*** Material supplied Section Begins ***

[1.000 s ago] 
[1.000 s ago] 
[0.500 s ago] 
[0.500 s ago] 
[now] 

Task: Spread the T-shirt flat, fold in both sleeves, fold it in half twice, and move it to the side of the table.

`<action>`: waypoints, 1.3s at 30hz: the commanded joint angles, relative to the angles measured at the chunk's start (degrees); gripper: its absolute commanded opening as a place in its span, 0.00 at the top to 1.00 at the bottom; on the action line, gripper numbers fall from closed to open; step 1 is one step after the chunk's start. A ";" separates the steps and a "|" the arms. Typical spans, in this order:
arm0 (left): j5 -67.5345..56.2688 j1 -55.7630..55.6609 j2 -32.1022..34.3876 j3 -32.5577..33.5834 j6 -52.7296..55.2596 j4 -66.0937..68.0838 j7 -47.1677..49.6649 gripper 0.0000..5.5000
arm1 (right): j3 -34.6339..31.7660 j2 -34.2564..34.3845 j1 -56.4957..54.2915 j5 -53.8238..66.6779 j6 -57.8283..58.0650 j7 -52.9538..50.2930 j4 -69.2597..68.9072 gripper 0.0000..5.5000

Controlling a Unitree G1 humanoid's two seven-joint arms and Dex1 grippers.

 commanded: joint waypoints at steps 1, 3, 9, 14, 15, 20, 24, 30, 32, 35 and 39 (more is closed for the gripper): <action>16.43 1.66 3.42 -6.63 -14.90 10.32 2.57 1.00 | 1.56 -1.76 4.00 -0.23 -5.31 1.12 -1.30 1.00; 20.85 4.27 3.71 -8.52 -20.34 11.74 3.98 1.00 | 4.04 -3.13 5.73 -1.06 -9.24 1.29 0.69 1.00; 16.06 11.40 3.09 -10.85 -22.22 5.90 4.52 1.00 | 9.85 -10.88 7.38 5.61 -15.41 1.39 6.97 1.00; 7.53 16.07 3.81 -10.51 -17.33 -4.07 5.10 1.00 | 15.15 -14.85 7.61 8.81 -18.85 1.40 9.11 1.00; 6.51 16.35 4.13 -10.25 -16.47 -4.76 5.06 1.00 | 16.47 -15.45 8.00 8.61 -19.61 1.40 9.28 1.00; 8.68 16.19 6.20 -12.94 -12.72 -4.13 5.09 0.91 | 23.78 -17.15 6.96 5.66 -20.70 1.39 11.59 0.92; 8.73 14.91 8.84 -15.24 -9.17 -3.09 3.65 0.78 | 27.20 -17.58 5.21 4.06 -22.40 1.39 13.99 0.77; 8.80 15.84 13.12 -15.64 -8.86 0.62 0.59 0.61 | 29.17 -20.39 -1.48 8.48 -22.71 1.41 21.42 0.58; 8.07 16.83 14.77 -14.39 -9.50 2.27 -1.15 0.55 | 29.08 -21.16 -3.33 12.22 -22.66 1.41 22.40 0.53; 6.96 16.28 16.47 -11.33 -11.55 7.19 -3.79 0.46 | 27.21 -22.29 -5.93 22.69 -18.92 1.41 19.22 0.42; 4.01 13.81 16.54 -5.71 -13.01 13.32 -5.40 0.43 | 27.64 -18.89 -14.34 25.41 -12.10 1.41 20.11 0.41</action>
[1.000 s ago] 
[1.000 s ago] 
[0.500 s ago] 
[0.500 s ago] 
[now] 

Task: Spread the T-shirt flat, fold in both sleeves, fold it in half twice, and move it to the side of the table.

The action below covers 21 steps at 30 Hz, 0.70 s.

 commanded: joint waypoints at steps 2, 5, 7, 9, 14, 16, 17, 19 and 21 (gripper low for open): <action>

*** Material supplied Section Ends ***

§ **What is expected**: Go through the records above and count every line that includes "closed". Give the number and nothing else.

§ **Answer to this exercise**: 2